This year, 2009, we celebrate the 50^{th} anniversary of a landmark moment for (Dutch) computing science: it is 50 years ago this year that Edsger Wybe Dijkstra, The Netherlands’ most famous computing scientist, published his Shortest Path Algorithm in Numerische Mathematik, the German journal of numerical mathematics.
The shortest path algorithm is a solution to a problem from graph mathematics. A graph is a mathematical construct consisting of vertices (or nodes) connected by edges (or sides). Each path has a value (a length, a cost, etc.). The object of the problem is to find the shortes path through the graph from one point to a certain other point. And just in case that sounds like abstract mathematical nonsense that nobody will ever have use for: this problem and its solutions have been applied to network routing, traffic pattern regulation and worldwide distribution of goods. For those of you who drive cars: next time you get in you car, take a look at your satnav — then say “thank you Edsger”.
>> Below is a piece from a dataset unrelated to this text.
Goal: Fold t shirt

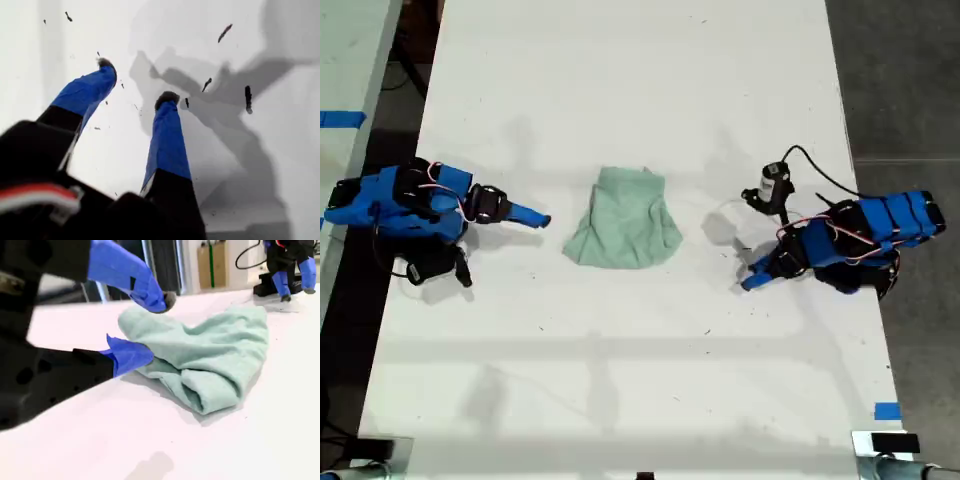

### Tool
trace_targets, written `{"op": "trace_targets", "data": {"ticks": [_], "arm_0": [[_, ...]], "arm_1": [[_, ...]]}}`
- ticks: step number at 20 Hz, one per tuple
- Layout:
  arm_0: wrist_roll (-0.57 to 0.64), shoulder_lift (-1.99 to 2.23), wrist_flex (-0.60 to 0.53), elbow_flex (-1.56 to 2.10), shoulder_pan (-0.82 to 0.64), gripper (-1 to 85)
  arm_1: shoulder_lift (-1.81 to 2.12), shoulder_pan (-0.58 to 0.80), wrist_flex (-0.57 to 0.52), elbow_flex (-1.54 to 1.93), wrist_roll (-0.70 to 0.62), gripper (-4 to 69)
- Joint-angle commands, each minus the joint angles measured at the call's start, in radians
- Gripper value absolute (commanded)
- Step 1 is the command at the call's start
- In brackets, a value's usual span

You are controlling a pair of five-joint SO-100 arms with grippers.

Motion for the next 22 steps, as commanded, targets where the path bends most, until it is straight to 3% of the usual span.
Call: {"op": "trace_targets", "data": {"ticks": [1,22], "arm_0": [[0.178,0.008,0.002,0.041,-0.020,12.6],[0.176,0.009,0.003,0.041,-0.009,12.0]], "arm_1": [[0.011,-0.008,-0.032,0.051,-0.100,16.1],[0.011,-0.005,-0.032,0.051,-0.100,9.0]]}}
Dijkstra’s algorithm is not the first solution to this problem. However, his solution differed from the solutions presented before in that it is simple and straightforward (most textbooks and professors covering the subject even remark that it is strange that nobody came up with this easy solution sooner). It is also one of the first solutions that was designed with implementation on a computer in mind, so it is optimal with respect to running time and storage need. This in turn undoubtedly explains its pervasiveness throughout computing even (or only?) 50 years after its invention. It’s also why Dijkstra is most famous internationlly for this algorithm; even to the point of being insulting, because it is really one of the least impressive results of his career, which literally lifted computing science from trialanderror tinkering to a science.
Dijkstra’s career focussed mostly on developing the science of computing science, by developing techniques for constructing provably correct solutions to problems by constructing the solutions hand in hand with the proof of correctness. Dijkstra was a great believer in computing science’s mathematical roots because exactly those roots yield the properties that computing science so desperately needs: correctness, accuracy and elegance. One of Dijkstra’s axioms in fact is that Beauty is our Business. So in that spirit (and, I hope, in Dijkstra’s spirit as well) I would like to present this birthday salute to Dijkstra’s algorithm – and to the man himself as well: a construction of Dijkstra’s Algorithm.
Some basics
First, let’s cover some basics from graph theory.
First of all, a graph G consists of two sets V(G) and E(G).
 The set V(G) is the set of vertices (or nodes) of G and is simply a set of names. For example, V(G) = {0, 1, 2, 3, 4, 5, 6, 7, 8, 9, 10} defines a vertex set for a graph consisting of eleven nodes, using a natural number to label each vertex.
 The set E(G) is the set of edges (or sides) of G and consists of pairs of vertices from V(G); the interpretation is that if a pair of vertices is in the set E(G), then those vertices are connected by an edge in the graph G. Since we allow for incomplete graphs (graphs in which not every pair of vertices is connected), we formally define E(G) to be a subset of the set of all possible pairs of vertices: E(G) in V(G) × V(G).
For example, given the set V(G) above, we might have E(G) = { (0,1), (1,0), (0,2), (2,0), (0,3), (3,0), (1,5), (5,1), (1,6), (6,1), (2,5), (5,2), (3,4), (4,3), (4,7), (7,4), (4,8), (8,4), (5, 10), (10, 5), (6,9), (9,6), (7,8), (8,7), (8,9), (9,8), (8,10), (10,8)}.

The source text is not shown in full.